___ Given data

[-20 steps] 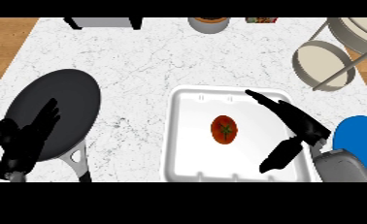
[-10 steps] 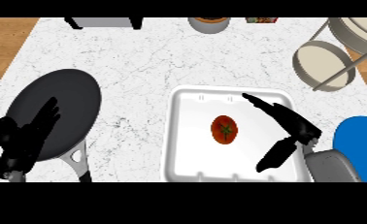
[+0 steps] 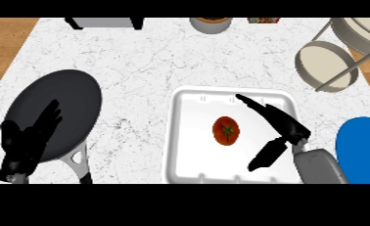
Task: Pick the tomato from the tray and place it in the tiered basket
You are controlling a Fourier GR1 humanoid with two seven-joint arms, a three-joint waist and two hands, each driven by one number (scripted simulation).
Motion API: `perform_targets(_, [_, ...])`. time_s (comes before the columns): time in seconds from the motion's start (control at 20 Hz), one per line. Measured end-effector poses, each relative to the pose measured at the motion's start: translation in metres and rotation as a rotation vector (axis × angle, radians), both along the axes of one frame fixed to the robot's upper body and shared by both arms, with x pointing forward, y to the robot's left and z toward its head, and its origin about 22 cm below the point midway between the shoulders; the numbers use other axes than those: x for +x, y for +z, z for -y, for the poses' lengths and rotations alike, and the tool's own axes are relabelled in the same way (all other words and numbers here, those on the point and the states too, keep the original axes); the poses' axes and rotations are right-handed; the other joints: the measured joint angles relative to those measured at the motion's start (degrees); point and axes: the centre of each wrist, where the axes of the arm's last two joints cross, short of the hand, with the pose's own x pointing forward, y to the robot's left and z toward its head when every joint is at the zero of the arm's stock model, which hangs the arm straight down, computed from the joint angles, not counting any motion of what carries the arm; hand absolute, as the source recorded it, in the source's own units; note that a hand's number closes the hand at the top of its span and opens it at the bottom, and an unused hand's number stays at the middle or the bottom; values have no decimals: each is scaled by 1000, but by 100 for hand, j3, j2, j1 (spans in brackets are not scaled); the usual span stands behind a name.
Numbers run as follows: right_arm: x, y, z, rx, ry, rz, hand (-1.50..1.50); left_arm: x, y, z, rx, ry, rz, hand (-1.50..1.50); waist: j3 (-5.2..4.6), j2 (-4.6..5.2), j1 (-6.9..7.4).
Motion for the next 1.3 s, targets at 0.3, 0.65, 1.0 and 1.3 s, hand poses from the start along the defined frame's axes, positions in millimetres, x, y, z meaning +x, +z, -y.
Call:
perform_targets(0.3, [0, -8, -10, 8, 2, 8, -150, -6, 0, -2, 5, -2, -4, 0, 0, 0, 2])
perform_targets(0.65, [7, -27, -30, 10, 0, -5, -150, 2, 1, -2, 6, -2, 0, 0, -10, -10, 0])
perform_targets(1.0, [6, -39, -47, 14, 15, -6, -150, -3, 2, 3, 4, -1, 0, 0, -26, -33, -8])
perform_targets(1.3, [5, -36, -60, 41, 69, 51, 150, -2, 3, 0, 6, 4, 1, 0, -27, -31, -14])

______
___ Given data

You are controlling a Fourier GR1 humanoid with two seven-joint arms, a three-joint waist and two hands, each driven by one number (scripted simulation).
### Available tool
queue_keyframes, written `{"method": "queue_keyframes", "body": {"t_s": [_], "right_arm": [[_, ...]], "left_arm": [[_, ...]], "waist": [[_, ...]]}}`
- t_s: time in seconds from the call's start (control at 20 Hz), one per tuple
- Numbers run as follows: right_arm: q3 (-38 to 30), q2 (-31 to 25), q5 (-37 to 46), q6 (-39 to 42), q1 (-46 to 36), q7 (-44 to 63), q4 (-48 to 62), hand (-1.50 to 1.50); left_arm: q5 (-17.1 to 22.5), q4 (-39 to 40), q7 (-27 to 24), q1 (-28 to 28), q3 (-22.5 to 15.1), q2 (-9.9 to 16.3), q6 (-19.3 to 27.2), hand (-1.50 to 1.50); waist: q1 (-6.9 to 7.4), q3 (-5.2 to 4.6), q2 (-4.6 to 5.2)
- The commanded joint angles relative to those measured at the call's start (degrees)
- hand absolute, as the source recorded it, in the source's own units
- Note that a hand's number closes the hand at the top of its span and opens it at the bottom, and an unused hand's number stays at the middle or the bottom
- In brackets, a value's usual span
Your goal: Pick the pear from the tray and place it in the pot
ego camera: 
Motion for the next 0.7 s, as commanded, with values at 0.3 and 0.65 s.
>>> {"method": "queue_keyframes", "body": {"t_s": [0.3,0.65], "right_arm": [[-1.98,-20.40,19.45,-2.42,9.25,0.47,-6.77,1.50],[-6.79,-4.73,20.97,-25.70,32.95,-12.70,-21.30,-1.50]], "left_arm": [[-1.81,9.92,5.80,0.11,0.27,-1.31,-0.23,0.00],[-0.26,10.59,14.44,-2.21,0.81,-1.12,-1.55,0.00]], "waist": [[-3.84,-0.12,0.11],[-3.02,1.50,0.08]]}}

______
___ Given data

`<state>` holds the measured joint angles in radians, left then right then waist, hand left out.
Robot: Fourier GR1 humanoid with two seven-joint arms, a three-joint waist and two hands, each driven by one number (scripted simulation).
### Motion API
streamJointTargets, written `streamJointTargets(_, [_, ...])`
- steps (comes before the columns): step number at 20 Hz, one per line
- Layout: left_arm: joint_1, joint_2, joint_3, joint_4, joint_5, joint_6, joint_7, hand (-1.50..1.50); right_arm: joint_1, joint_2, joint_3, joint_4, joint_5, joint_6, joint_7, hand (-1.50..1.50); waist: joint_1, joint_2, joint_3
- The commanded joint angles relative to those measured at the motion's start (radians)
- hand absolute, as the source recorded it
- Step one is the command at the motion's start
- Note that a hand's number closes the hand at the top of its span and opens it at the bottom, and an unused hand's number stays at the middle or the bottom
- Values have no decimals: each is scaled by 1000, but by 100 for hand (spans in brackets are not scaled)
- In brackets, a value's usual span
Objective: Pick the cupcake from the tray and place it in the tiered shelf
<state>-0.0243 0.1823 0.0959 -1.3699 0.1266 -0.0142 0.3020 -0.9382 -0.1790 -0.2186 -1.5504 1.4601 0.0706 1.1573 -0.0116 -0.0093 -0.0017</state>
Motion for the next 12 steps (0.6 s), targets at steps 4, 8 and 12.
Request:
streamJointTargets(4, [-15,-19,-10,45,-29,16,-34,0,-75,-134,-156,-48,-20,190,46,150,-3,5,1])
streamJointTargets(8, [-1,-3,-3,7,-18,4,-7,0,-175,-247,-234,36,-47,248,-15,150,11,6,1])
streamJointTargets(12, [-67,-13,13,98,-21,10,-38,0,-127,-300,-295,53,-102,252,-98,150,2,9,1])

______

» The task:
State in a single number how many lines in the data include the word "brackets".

» Answer to the problem:
4